Bab 26

.
.
.
.
.
.
.
.
.
.
.

"Kalau bukan kamu yang ngasih tau, mungkin gak bakal ada yang cari dia." Aster dan Mbah Gun turun dari sebuah mobil yang mereka tumpangi setelah mencari tetangga Mbah yang terlibat kecelakaan tunggal di suatu tebing curam tak jauh dari lokasi padepokan. Mereka melaporkannya pada kepolisian juga keluarga terkait tentu saja. Setelah memastikan ada orang yang mengambil alih, Aster dan Mbah Gun kembali ke padepokan.

Tomi, Bayu dan Gio yang ikut memakai mobil lain juga sampai di padepokan. Mereka turun lalu menghampiri Aster dan Mbah Gun yang masih berbincang.

"Mas, mau masuk dan makan dulu di dalam?" Tawar Mbah Gun.

"Saya langsung pulang aja Mbah." Pamit Aster meski tak enak hati menolak.

"Ah.. Ya sudah. Sering-sering ke sini Mas. Jangan melulu harus di suruh Bapak. Padepokan Mbah selalu terbuka buat Mas Aster." Ungkapnya yang entah mengapa membuat hati Aster menghangat.

"Makasih Mbah, saya permisi." Aster beberapa kali menganggukan kepala tanda hormat kemudian bergegas masuk ke dalam mobil yang Tomi bawa. Gio dan Bayu melakukan hal yang sama pada Mbah Gun bahkan sempat mencium tangannya terlebih dahulu sebelum menyusul Aster ke dalam mobil.

"Hati-hati.." Pesan Mbah Gun pada Tomi yang kemudian mengangguk seolah menerima perintah. Entah karena alasan apa, Mbah Gun terlihat sedikit cemas. Tomi tak berani bertanya macam-macam.

Mobil mereka terisi lengkap dan Tomi yang duduk di kursi kemudi mulai membawa mobil keluar dari gerbang padepokan. Sesuai perintah Mbah Gun, Tomi menjalankan mobil dengan hati-hati. Jika majikannya begitu hormat pada Mbah Gun, bukankah Tomi yang hanya seorang bodyguard pun harus melakukan hal yang sama bahkan lebih?

Ueeekk..
Ueekk..
Uhuk..

Tiba-tiba mereka dikejutkan dengan Aster yang terlihat mual dan ingin muntah. Gio yang duduk di belakang bersamanya mulai panik.

"Kenapa Ter?" Tanyanya. Tomi dan Bayu pun ikut memperhatikan.

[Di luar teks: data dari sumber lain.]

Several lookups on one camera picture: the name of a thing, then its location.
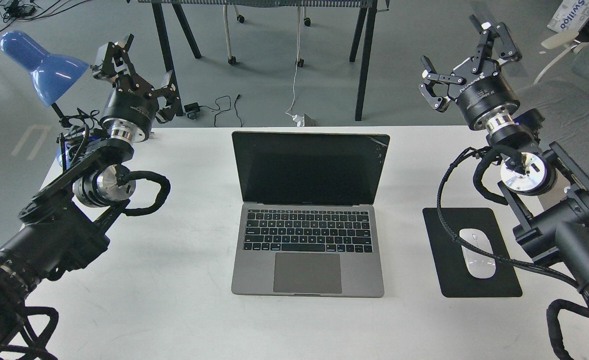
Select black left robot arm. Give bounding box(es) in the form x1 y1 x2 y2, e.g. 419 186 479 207
0 30 181 360

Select white charger cable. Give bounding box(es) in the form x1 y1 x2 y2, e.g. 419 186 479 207
285 6 316 127

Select white cardboard box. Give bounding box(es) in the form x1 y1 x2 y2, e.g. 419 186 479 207
546 0 589 34

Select white rolling chair legs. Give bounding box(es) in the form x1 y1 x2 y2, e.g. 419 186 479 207
222 0 311 69

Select black trestle table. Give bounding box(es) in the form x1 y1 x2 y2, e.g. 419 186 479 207
137 0 390 122

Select white computer mouse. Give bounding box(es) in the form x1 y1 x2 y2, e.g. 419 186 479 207
459 228 497 280

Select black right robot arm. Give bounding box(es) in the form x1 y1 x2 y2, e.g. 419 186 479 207
418 14 589 360

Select blue desk lamp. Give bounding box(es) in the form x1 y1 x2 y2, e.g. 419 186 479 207
0 30 89 128

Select grey office chair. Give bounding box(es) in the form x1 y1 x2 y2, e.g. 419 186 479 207
517 41 589 176

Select grey laptop computer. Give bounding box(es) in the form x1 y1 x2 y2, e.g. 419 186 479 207
231 131 390 298

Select black power adapter cable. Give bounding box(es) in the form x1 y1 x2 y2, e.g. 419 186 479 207
183 94 244 128

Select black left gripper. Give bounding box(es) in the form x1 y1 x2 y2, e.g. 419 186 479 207
91 34 183 143

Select black mouse pad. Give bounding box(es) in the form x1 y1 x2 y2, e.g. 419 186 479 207
422 207 523 298

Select black cables on floor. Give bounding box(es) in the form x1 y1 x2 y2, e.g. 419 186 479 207
0 0 93 47

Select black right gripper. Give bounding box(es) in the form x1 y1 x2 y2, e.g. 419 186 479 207
418 14 522 132

"Gak tau.." Jawab Aster yang malah makin terlihat lemas. Bahkan kini ia merasa ada beban berat yang menghimpit dada. Sebenarnya ini sudah ia rasakan sejak pulang dari tebing curam itu. Namun, ia tahan karena enggan membuat Mbah Gun khawatir. Aster bahkan masih bisa menyetir untuk Mbah Gun tadi. Tapi begitu duduk di mobilnya, rasa sakit itu bukannya membaik, malah makin menyiksa.

Ueeek..
Uhukk..

Gio cepat-cepat meraih beberapa lembar tisu lalu membantu Aster dan betapa terkejutnya dia ketika Aster ternyata memuntahkan gumpalan-gumpalan darah. Cukup banyak hingga membasahi tisu-tisu yang di genggam Gio.

"Anj**ing! Tom! Berhenti Tom! Dia muntah darah!" Panik Gio yang kini tengah menggenggam tisu penuh darah di tangannya. "Ter.." Gio sempat mengusap punggung Aster meski melempar tisu itu sembarangan. Dia kini terlihat lemas bersandar di jok mobil sambil meringis memegangi dadanya.

Tomi tentu saja langsung menepi. Bayu yang juga ikut panik berbalik dan memberi Gio beberapa lembar tisu lagi untuk membantunya.

Uhuk..
Uhuk..

"Mas.." Tomi benar-benar khawatir melihat Aster. Apalagi Gio yang terlihat gemetar ketakutan karena Aster lagi-lagi batuk dan memuntahkan darah dengan napas pendek-pendek. Sepertinya kesadaran Aster makin menipis. Bayu bergegas turun lalu ikut duduk di belakang menghimpit Aster. Setidaknya jika di sana, dia bisa sekedar memijat atau mungkin menyediakan bahu untuk bersandar.

"Tom! Ke rumah sakit aja!" Keadaan ini tak mungkin mereka atasi sendiri. Apalagi mereka kini sedang berada di tengah jalanan tak berpenghuni. Sejauh mata memandang tak ada pemukiman dan hanya hamparan sawah luas di kanan dan kiri jalan. Aster yang kini setengah sadar pun tak bisa memberi mereka perintah apapun. Boro-boro perintah. Untuk mengendalikan rasa sakit saja begitu kewalahan.

Mendengar perintah Bayu, Tomi bergegas kembali menyalakan mobil lalu tancap gas menuju rumah sakit. Setidaknya ini pilihan terbaik untuk saat ini. Jika dibiarkan dan Aster mati di sana, Tomi dan kedua orang itu pasti tak akan rela.

Emmhggh... Aster makin meremas dadanya dan terlihat makin kesakitan. Ia merasa ada sebuah kekuatan yang kini sedang melilit jantungnya tanpa rasa kasihan. Aster berteriak-teriak saking sakitnya. Hantaman di dalam dada itu ia rasakan berkali-kali lipat siksaannya. Rasanya lebih baik pingsan saja namun kesadaran Aster sama sekali tak terenggut sebanyak apapun dia mengeluarkan darah di mulutnya.

"Yu.. Gimana Yu.." Gio tentu saja makin panik. Aster terlihat kesakitan. Menggeliat kesana kesini dan terlihat sesak. Bahkan matanya terlihat membiru dan tak kunjung berubah abu-abu seperti biasanya. "Guna-guna bukan sih?" Tanya Gio saking bingungnya.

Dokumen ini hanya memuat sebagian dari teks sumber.